Die Direktorin des Hamburger Kunstvereins Bettina Steinbrügge schlägt zum Abschluss ihrer Eröffnungsrede vor, sich dem im ‚Kontrasexuellen Manifest‘ abgedruckten Vertrag von Paul B. Preciado (ehemals Beatriz Preciado) zu unterwerfen. „Ich, die hier Unterzeichnende ____________ verzichte aus eigenen Willen auf meine natürliche Positin als Mann _ oder als Frau _ auf jedes (soziale, ökonomische, erbrechtliche) Privileg und auf jede (soziale, ökonomische, reproduktive) Verpflichtung, die sich im Rahmen des naturalisierten heterozentristischen Systems aus meiner sexuellen Position ableitet. […] Ich verstehe mich als Loch und als Arbeiter des Arschlochs. […] Der hier vorliegende Vertrag wird für die Dauer von __ Monaten (erneuerbar) geschlossen. Geschlossen in __________, den _______ in __ Exemplaren. Unterschrift_______________“. Das Manifest will Sex nicht mehr mittels primärer Geschlechtsteile denken, sondern im Sinne der Herrschaftsfreiheit Dildo und Anus zu nutzen. Wenn jeder einen Phallus haben und nutzen könne, verlöre der Penis seine Macht und das Arschloch kennt Geschlechtergrenzen auch nicht, so ließen sich alle auf gleiche Art ficken. Kerstin Stakemeier erkennt das schon 2008 in ihrem Essay „Come. Möglichkeiten eines GEILEN Pornos“ (Testcard #17, Sex) als ziemlichen Humbug: „Die sexuelle Praxis, die hieraus entsteht, realisiert sich zum einen in neoliberalen Sexverträgen, die das Verhältnis zu anderen Personen als hire-and-fire schlichtweg wiederholt und zum anderen die Verbindung der Reflexion, der gesellschaftlichen Imagination zum körperlichen, sexualisierten Menschen vollständig abschneidet, da das Subjekt des kontrasexuellen Manifests kaum mehr ein Subjekt ist, eher eine narzisstische Ansammlung von Überforderung.
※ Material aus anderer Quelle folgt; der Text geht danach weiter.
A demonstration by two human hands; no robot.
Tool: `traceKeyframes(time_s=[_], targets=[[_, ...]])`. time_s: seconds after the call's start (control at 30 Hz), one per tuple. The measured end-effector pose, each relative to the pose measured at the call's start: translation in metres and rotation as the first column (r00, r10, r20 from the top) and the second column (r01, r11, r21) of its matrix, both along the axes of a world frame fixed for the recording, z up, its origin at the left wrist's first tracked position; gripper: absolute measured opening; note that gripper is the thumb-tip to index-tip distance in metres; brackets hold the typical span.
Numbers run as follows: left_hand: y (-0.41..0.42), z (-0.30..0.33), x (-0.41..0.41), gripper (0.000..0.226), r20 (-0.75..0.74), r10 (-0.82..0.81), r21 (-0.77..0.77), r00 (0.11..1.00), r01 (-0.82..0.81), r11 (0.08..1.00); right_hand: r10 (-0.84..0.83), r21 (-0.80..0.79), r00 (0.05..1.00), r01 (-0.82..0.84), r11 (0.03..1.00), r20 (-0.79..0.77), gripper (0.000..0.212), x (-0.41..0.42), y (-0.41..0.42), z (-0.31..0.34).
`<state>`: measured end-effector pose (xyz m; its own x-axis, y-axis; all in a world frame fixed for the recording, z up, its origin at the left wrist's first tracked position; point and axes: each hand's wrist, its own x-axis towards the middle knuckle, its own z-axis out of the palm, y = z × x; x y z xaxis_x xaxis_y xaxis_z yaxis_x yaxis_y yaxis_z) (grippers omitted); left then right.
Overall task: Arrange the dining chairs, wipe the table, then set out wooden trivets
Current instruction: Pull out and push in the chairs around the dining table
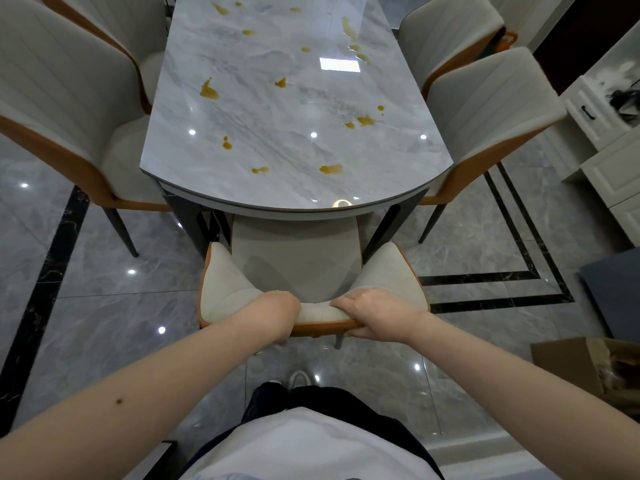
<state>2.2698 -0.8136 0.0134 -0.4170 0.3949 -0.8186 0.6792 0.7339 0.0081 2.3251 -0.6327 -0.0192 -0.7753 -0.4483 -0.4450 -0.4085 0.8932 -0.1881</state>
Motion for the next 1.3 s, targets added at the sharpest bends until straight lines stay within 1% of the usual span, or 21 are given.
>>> traceKeyframes(time_s=[0.07, 0.17, 0.23, 0.33, 0.53, 0.6, 0.67, 0.7, 0.8, 0.9, 1.1, 1.3], targets=[[0.002, 0.005, -0.003, 0.055, 0.016, 0.015, 0.087, 1.000, -0.016, 0.996, -0.016, -0.012, 1.000, 0.016, 1.000, 0.007, 0.052, 0.002, 0.007, 0.006], [0.019, 0.013, -0.010, 0.059, 0.035, 0.034, 0.233, 0.999, -0.042, 0.972, -0.045, -0.012, 0.999, 0.045, 0.999, 0.014, 0.053, 0.007, 0.023, 0.020], [0.040, 0.016, -0.016, 0.062, 0.088, 0.028, 0.284, 0.996, -0.052, 0.958, -0.081, -0.018, 0.997, 0.081, 0.997, 0.012, 0.054, 0.010, 0.036, 0.033], [0.080, 0.021, -0.021, 0.058, 0.126, 0.004, 0.342, 0.992, -0.048, 0.938, -0.185, -0.032, 0.982, 0.184, 0.982, -0.026, 0.053, 0.014, 0.068, 0.050], [0.174, 0.012, -0.022, 0.059, 0.103, -0.022, 0.323, 0.994, -0.012, 0.946, -0.362, -0.046, 0.928, 0.359, 0.932, -0.085, 0.043, 0.023, 0.163, 0.063], [0.220, 0.010, -0.022, 0.056, 0.087, -0.065, 0.316, 0.994, 0.034, 0.948, -0.391, -0.002, 0.914, 0.393, 0.920, -0.107, 0.043, 0.027, 0.210, 0.065], [0.267, 0.009, -0.020, 0.056, 0.061, -0.089, 0.346, 0.994, 0.063, 0.936, -0.421, 0.040, 0.902, 0.426, 0.904, -0.100, 0.045, 0.030, 0.258, 0.068], [0.301, 0.010, -0.016, 0.058, 0.059, -0.085, 0.367, 0.995, 0.057, 0.928, -0.435, 0.057, 0.896, 0.441, 0.896, -0.094, 0.046, 0.034, 0.291, 0.072], [0.367, 0.014, -0.011, 0.062, 0.072, -0.036, 0.408, 0.997, 0.004, 0.913, -0.465, 0.076, 0.882, 0.470, 0.879, -0.079, 0.049, 0.038, 0.352, 0.081], [0.439, 0.025, -0.008, 0.064, 0.100, -0.036, 0.431, 0.994, -0.010, 0.902, -0.489, 0.106, 0.868, 0.496, 0.862, -0.088, 0.049, 0.043, 0.422, 0.089], [0.526, 0.036, -0.034, 0.063, 0.098, -0.041, 0.471, 0.994, -0.010, 0.882, -0.531, 0.041, 0.837, 0.540, 0.841, -0.130, 0.047, 0.028, 0.512, 0.095], [0.612, 0.040, -0.086, 0.061, 0.039, 0.009, 0.524, 0.999, -0.028, 0.851, -0.515, -0.012, 0.844, 0.519, 0.855, -0.149, 0.045, -0.024, 0.597, 0.091]])
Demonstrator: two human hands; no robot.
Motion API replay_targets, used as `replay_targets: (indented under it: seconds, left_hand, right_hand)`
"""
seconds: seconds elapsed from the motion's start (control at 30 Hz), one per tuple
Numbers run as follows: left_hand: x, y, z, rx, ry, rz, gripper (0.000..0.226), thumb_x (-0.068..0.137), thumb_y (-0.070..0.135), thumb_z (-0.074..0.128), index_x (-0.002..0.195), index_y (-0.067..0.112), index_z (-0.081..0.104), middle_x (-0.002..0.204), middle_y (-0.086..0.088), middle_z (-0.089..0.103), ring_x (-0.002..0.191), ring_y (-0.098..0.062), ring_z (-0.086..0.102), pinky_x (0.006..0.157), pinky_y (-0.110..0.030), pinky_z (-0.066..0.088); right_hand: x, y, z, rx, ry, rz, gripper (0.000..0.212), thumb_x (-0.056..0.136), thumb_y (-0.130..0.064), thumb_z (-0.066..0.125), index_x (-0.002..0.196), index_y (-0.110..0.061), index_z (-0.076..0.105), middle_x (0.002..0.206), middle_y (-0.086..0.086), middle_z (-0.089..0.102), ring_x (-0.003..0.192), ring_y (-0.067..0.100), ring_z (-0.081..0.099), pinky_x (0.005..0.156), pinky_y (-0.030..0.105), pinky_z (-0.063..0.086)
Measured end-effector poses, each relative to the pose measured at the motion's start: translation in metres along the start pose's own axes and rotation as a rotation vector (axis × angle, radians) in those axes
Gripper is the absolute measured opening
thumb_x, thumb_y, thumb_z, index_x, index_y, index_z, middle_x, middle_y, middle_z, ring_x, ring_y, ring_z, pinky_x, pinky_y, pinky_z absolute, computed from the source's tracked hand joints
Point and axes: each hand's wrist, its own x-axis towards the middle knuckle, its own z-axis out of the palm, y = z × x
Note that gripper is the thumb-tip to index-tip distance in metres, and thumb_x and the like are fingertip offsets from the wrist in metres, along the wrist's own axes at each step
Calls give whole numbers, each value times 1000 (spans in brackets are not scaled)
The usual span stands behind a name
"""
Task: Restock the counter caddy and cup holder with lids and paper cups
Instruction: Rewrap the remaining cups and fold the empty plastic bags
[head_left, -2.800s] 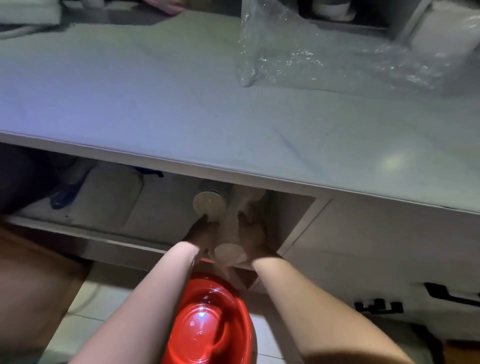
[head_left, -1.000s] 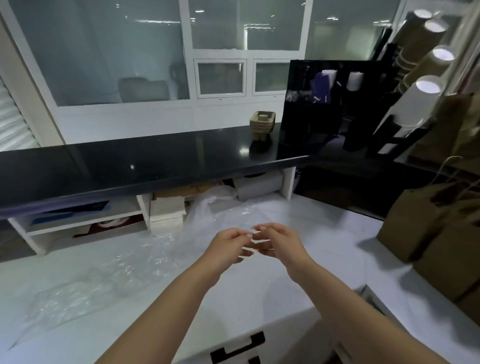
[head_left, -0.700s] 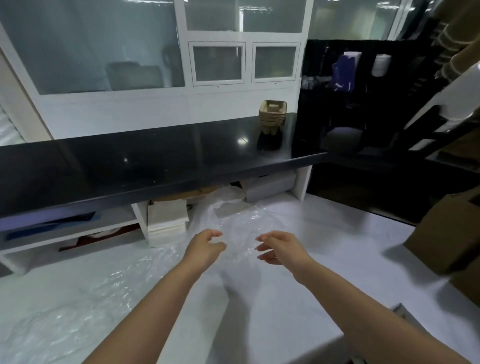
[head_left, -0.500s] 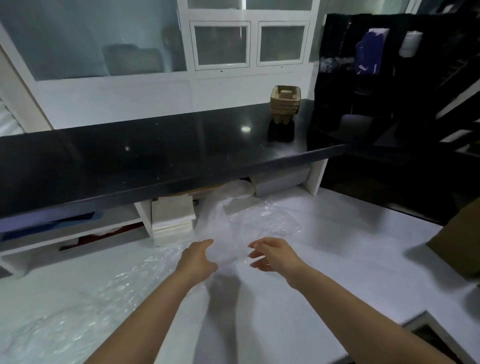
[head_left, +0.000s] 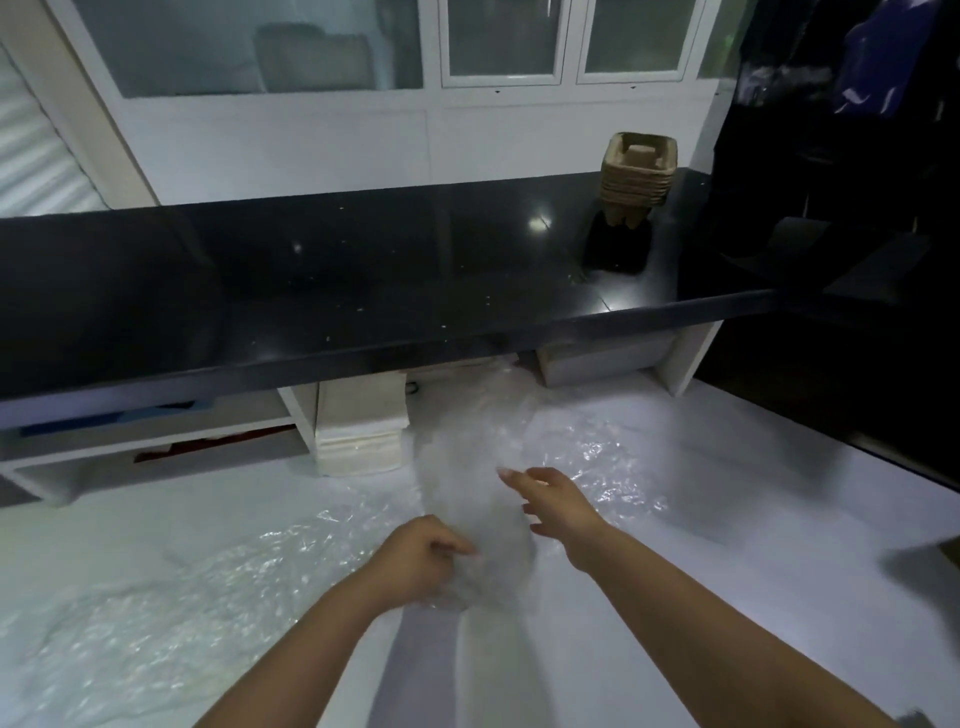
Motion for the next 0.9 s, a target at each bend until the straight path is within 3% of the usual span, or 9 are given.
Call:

Damit wird der Härtefall der Pornografie zur gesellschaftlichen Utopie – endlich Objekt!“ Folgerichtig heißt die kommende Bühnenshow auf Kampnagel, die in Kooperation zur Ausstellung laufen wird, dann auch „There‘s only one peach with the hole in the middle“.
Bei Peaches bleibt die Lust eine sozialpädagogisch perverse. Es ist – seien es die Songs, die Videos oder eben das dekonstruierte Musical – eine Show. Eine, die diese Show schon viel früher abgeliefert hat, war Lynda Benglis, die 1974 eine Anzeige im amerikanischen Artforum schaltete. Sie eingeölt, nackt, Sonnenbrille und herausfordernder Blick, zwischen ihren Beinen ein aufgerichteter Dildo herausragend. Die Seiten wurden allerorts aus dem Magazin gerissen und das Direktorium der Zeitung trat zurück. Einen derartigen Skandal kann heute keine Performance von Peaches mehr schaffen. Oder nach Stakemeier: „[…] denn dass Pornos nun in Galerien und Museen gezeigt werden, bedeutet nur ihre Desexualisierung und Ästhetisierung und ist daher in erster Linie eins: unGEIL.“
Ein Spaß ist es dennoch. Vielleicht sogar für die ganze Familie.